Open1

pandas.json_normalizeを使わずにpolarsだけでjson列をparseする方法

pigooosukepigooosuke

pandasで書くとこうなる

import pandas as pd
import polars as pl


data = {
    "name": ["Alice", "Bob", "Charlie"],
    "details": [
        '{"age": 25, "city": "New York", "address": {"street": "123 Main St", "zip": "10001"}}',
        '{"age": 30, "city": "London", "address": {"street": "456 Elm St", "zip": "SW1A"}}',
        '{"age": 35, "city": "Tokyo", "address": {"street": "789 Oak St", "zip": "100-0001"}}',
    ],
}

df_sample = pl.DataFrame(data)
df_sample_pd = df_sample.to_pandas()
df_sample_flatten_pd = pd.concat(
    [
        df_sample_pd.drop("details", axis=1),
        pd.json_normalize(df_sample_pd["details"].apply(json.loads))
    ], axis=1
)
df_sample_flatten = pl.from_pandas(df_sample_flatten_pd)
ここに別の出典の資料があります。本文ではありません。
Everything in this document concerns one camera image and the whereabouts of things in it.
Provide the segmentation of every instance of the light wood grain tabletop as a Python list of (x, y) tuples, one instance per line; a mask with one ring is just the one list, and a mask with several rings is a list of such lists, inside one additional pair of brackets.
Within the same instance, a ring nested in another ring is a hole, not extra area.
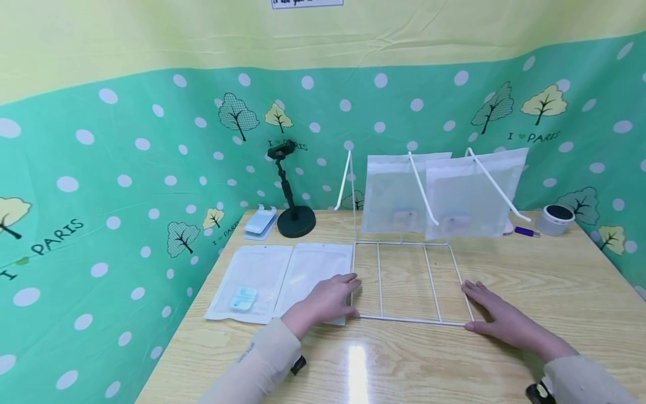
[[(243, 239), (251, 212), (244, 215), (138, 404), (196, 402), (261, 327), (203, 319), (240, 246), (352, 244), (351, 211), (316, 214), (309, 235), (286, 239), (274, 228), (264, 242)], [(513, 234), (455, 239), (451, 245), (464, 279), (484, 282), (646, 401), (646, 304), (579, 226), (560, 237)], [(375, 250), (375, 245), (357, 247), (355, 271), (363, 285), (354, 302), (363, 314), (379, 314)], [(427, 247), (427, 254), (445, 321), (467, 321), (448, 248)], [(380, 256), (384, 314), (436, 319), (422, 247), (382, 245)], [(482, 318), (476, 308), (474, 315)], [(315, 327), (302, 352), (307, 366), (298, 376), (289, 375), (268, 403), (525, 404), (525, 388), (543, 375), (542, 364), (530, 354), (451, 326), (350, 319), (345, 327)]]

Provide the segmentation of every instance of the frosted plastic bag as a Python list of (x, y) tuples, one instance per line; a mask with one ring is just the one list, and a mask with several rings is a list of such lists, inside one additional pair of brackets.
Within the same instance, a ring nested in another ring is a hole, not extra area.
[[(275, 315), (279, 317), (285, 314), (295, 303), (305, 299), (319, 281), (350, 273), (351, 263), (352, 246), (297, 244), (291, 254)], [(341, 317), (330, 324), (345, 325), (346, 318)]]
[[(422, 186), (426, 162), (450, 159), (451, 153), (414, 154)], [(424, 233), (426, 206), (408, 155), (368, 156), (361, 233)]]
[[(529, 149), (483, 154), (478, 160), (509, 200), (525, 167)], [(509, 205), (472, 156), (426, 163), (426, 198), (439, 226), (430, 224), (426, 239), (500, 237)]]
[(204, 318), (270, 322), (291, 251), (291, 246), (238, 248)]

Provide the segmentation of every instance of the white wire grid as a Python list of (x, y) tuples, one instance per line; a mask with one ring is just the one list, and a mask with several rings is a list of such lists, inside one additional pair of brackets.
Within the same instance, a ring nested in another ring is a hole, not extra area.
[[(477, 155), (474, 153), (474, 151), (471, 149), (471, 147), (467, 148), (466, 153), (464, 155), (465, 157), (472, 156), (474, 159), (474, 163), (477, 164), (480, 169), (485, 173), (486, 177), (491, 181), (493, 186), (496, 188), (496, 190), (500, 193), (502, 196), (503, 200), (509, 205), (509, 208), (514, 212), (516, 216), (519, 218), (522, 218), (523, 220), (530, 222), (531, 219), (522, 215), (514, 204), (507, 198), (503, 190), (498, 186), (498, 184), (495, 182), (493, 177), (489, 174), (489, 172), (485, 169), (485, 167), (482, 165), (480, 160), (478, 159)], [(417, 172), (417, 168), (415, 167), (415, 163), (413, 161), (413, 154), (411, 152), (408, 152), (408, 160), (411, 163), (411, 166), (413, 167), (413, 174), (415, 175), (415, 179), (417, 180), (417, 185), (419, 186), (419, 190), (422, 194), (422, 198), (424, 200), (424, 205), (426, 206), (426, 210), (428, 212), (428, 215), (436, 226), (439, 225), (438, 221), (435, 219), (433, 216), (433, 212), (431, 211), (431, 208), (428, 204), (428, 199), (426, 198), (426, 192), (424, 191), (424, 186), (422, 185), (422, 182), (419, 178), (419, 173)], [(367, 314), (361, 314), (360, 317), (363, 319), (375, 319), (375, 320), (385, 320), (385, 321), (401, 321), (404, 323), (420, 323), (420, 324), (437, 324), (437, 325), (445, 325), (445, 326), (464, 326), (464, 323), (457, 323), (455, 321), (445, 321), (442, 317), (442, 312), (440, 310), (440, 305), (437, 300), (437, 293), (435, 291), (435, 282), (433, 281), (433, 271), (432, 267), (430, 264), (430, 261), (428, 259), (428, 252), (426, 247), (427, 246), (444, 246), (449, 249), (449, 252), (451, 253), (451, 259), (453, 261), (453, 266), (455, 268), (455, 274), (457, 275), (457, 280), (459, 281), (459, 284), (457, 285), (458, 288), (461, 287), (462, 285), (462, 276), (460, 275), (460, 269), (458, 268), (457, 261), (455, 260), (455, 254), (453, 254), (453, 248), (451, 247), (451, 244), (449, 242), (444, 242), (444, 243), (432, 243), (432, 242), (408, 242), (404, 241), (404, 234), (400, 234), (399, 241), (381, 241), (381, 240), (361, 240), (359, 239), (359, 232), (357, 231), (357, 204), (356, 204), (356, 199), (355, 199), (355, 179), (356, 176), (354, 175), (354, 168), (352, 165), (352, 150), (348, 150), (348, 159), (346, 160), (346, 166), (343, 171), (343, 179), (341, 180), (341, 189), (339, 191), (339, 199), (337, 200), (337, 205), (335, 206), (334, 210), (339, 210), (339, 207), (341, 206), (341, 200), (343, 198), (343, 191), (345, 189), (346, 185), (346, 180), (348, 179), (348, 170), (350, 173), (350, 184), (352, 188), (352, 221), (353, 221), (353, 228), (355, 231), (355, 241), (352, 249), (352, 268), (351, 271), (355, 271), (355, 261), (357, 258), (357, 246), (359, 244), (371, 244), (375, 245), (377, 247), (377, 276), (379, 278), (379, 315), (367, 315)], [(433, 291), (433, 299), (435, 301), (435, 310), (437, 311), (437, 320), (429, 320), (429, 319), (421, 319), (421, 318), (415, 318), (415, 317), (396, 317), (396, 316), (389, 316), (389, 315), (384, 315), (384, 299), (383, 299), (383, 289), (382, 289), (382, 279), (381, 279), (381, 257), (380, 257), (380, 251), (379, 251), (379, 246), (381, 245), (397, 245), (397, 246), (420, 246), (424, 250), (424, 258), (426, 260), (426, 269), (428, 270), (428, 279), (431, 283), (431, 289)], [(464, 297), (464, 303), (467, 307), (467, 310), (469, 312), (469, 318), (471, 321), (474, 320), (474, 313), (471, 309), (471, 304), (469, 303), (469, 300), (465, 294), (463, 294)], [(353, 304), (353, 295), (350, 295), (350, 305)]]

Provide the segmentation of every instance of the round black base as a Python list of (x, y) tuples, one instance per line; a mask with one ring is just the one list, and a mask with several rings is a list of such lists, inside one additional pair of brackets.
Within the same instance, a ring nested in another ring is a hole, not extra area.
[(314, 211), (307, 206), (294, 207), (298, 213), (297, 220), (291, 220), (291, 209), (287, 209), (278, 217), (278, 231), (288, 239), (297, 239), (314, 230), (317, 217)]

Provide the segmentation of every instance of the tree illustration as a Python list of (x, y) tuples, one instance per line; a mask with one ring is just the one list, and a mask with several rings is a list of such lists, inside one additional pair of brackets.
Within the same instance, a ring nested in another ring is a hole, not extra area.
[(244, 131), (250, 131), (260, 125), (256, 114), (249, 110), (244, 101), (239, 100), (232, 92), (224, 94), (224, 101), (220, 106), (218, 116), (222, 125), (232, 131), (240, 131), (243, 142), (247, 141)]
[(511, 95), (512, 84), (508, 81), (475, 113), (471, 124), (474, 126), (484, 125), (483, 131), (481, 132), (481, 134), (484, 134), (489, 122), (497, 121), (512, 113), (514, 100)]
[(224, 211), (212, 207), (206, 211), (206, 217), (204, 218), (204, 223), (202, 223), (203, 229), (210, 229), (213, 226), (218, 226), (220, 228), (220, 221), (224, 217)]
[[(355, 190), (355, 209), (360, 211), (363, 209), (364, 194), (358, 189)], [(341, 201), (341, 206), (346, 209), (352, 209), (352, 193), (343, 198)]]
[(193, 249), (189, 244), (194, 242), (199, 234), (198, 226), (188, 225), (184, 222), (168, 223), (168, 254), (171, 258), (175, 258), (183, 253), (184, 249), (193, 254)]
[(29, 212), (30, 207), (32, 207), (31, 204), (20, 198), (0, 198), (0, 233), (4, 230), (16, 240), (22, 239), (22, 234), (11, 230), (9, 226), (22, 219)]
[(585, 224), (597, 224), (599, 212), (597, 212), (597, 190), (593, 187), (586, 187), (580, 191), (570, 192), (556, 200), (557, 205), (569, 208), (576, 219)]
[(269, 125), (280, 126), (280, 133), (285, 133), (285, 131), (283, 131), (284, 127), (294, 126), (291, 118), (288, 117), (285, 114), (285, 111), (275, 102), (271, 104), (271, 108), (269, 108), (269, 111), (265, 114), (265, 122)]
[(521, 112), (528, 115), (538, 115), (536, 125), (541, 123), (541, 118), (545, 116), (560, 115), (567, 109), (567, 102), (563, 99), (563, 91), (559, 90), (556, 84), (552, 84), (543, 90), (542, 93), (531, 97), (527, 100)]
[(599, 228), (599, 235), (601, 236), (601, 251), (608, 249), (615, 254), (623, 254), (623, 242), (626, 237), (623, 235), (623, 227), (621, 226), (602, 226)]

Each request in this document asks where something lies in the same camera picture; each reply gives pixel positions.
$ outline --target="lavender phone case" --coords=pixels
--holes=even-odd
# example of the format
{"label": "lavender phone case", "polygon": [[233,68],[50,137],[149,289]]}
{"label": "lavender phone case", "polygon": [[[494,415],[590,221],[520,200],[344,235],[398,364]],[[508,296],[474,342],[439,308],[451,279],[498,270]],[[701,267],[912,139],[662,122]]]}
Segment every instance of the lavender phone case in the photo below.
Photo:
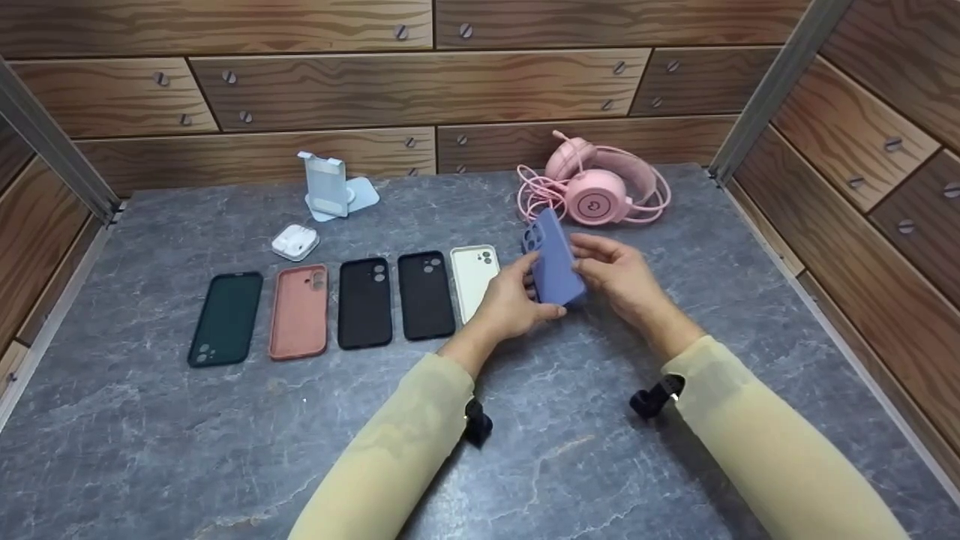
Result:
{"label": "lavender phone case", "polygon": [[533,267],[540,302],[566,306],[587,294],[584,281],[573,271],[573,253],[553,209],[542,211],[523,232],[522,248],[523,253],[540,251]]}

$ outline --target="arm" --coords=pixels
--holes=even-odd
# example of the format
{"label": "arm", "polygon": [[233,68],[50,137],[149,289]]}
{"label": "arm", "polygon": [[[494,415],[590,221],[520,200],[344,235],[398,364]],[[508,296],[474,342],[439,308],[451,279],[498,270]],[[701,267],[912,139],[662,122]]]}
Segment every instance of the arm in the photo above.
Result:
{"label": "arm", "polygon": [[565,314],[530,300],[526,275],[536,258],[504,268],[470,322],[403,377],[326,474],[291,540],[396,538],[460,440],[473,382],[493,348]]}
{"label": "arm", "polygon": [[576,270],[672,358],[662,372],[686,379],[677,409],[774,538],[907,538],[850,462],[670,301],[639,251],[599,236],[571,240]]}

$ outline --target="white phone case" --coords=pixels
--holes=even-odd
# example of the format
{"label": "white phone case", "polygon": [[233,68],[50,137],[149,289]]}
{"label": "white phone case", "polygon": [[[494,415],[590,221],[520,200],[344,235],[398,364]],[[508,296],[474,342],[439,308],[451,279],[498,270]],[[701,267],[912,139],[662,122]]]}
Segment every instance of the white phone case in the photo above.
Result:
{"label": "white phone case", "polygon": [[500,272],[500,262],[491,245],[453,248],[450,250],[450,262],[457,289],[457,304],[460,305],[460,320],[466,324],[480,307],[490,280]]}

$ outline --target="dark green phone case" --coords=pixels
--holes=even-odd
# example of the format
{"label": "dark green phone case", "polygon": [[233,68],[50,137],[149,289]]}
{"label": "dark green phone case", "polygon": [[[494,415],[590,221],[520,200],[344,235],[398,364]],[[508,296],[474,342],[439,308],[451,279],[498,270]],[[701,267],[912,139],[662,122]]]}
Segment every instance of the dark green phone case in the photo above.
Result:
{"label": "dark green phone case", "polygon": [[210,281],[186,359],[190,367],[236,364],[247,358],[262,288],[259,272],[221,274]]}

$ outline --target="black clamp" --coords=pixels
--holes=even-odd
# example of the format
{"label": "black clamp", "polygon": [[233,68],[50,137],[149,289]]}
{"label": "black clamp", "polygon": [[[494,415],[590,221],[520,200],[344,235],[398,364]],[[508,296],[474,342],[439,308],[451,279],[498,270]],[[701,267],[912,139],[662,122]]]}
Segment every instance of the black clamp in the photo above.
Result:
{"label": "black clamp", "polygon": [[640,418],[650,420],[660,414],[667,402],[680,396],[685,383],[684,378],[679,375],[664,375],[653,388],[635,393],[630,398],[630,408],[639,414]]}
{"label": "black clamp", "polygon": [[467,418],[467,428],[464,429],[464,438],[471,445],[480,448],[490,437],[493,431],[493,420],[483,412],[483,406],[476,398],[467,402],[467,408],[464,410],[464,416]]}
with pl.Config(fmt_str_lengths=100):
    display(df_sample_flatten)

出力

# df_sample_flatten
name	age	city	address.street	address.zip
str	i64	str	str	str
"Alice"	25	"New York"	"123 Main St"	"10001"
"Bob"	30	"London"	"456 Elm St"	"SW1A"
"Charlie"	35	"Tokyo"	"789 Oak St"	"100-0001"

polarsだけで書く

import polars as pl
import json


def flatten_nested_struct(df: pl.DataFrame, nested_field: str) -> pl.DataFrame:
    def unnest_struct_fields(df_struct: pl.DataFrame, prefix="") -> list[pl.DataFrame]:
        dfs = []
        for field in df_struct.unnest():
            if df_struct.field(field.name).dtype == pl.datatypes.Struct:
                dfs += unnest_struct_fields(df_struct.field(field.name).struct, prefix=prefix + field.name + ".")
            else:
                dfs.append(pl.DataFrame(df_struct.field(field.name), schema=[prefix + field.name]))
        return dfs

    df_concat = pl.DataFrame()
    df_struct = df.get_column(nested_field).apply(json.loads).struct
    dfs = unnest_struct_fields(df_struct)
    for df_tmp in dfs:
        df_concat = pl.concat([df_concat, df_tmp], how="horizontal")
    df = pl.concat([df.drop(nested_field), df_concat], how="horizontal")

    return df


data = {
    "name": ["Alice", "Bob", "Charlie"],
    "details": [
        '{"age": 25, "city": "New York", "address": {"street": "123 Main St", "zip": "10001"}}',
        '{"age": 30, "city": "London", "address": {"street": "456 Elm St", "zip": "SW1A"}}',
        '{"age": 35, "city": "Tokyo", "address": {"street": "789 Oak St", "zip": "100-0001"}}',
    ],
}

df_sample = pl.DataFrame(data)
df_sample_flatten = flatten_nested_struct(df_sample, nested_field="details")

with pl.Config(fmt_str_lengths=100):
    display(df_sample_flatten)

出力

# df_sample_flatten
name	address.street	address.zip	age	city
str	str	str	i64	str
"Alice"	"123 Main St"	"10001"	25	"New York"
"Bob"	"456 Elm St"	"SW1A"	30	"London"
"Charlie"	"789 Oak St"	"100-0001"	35	"Tokyo"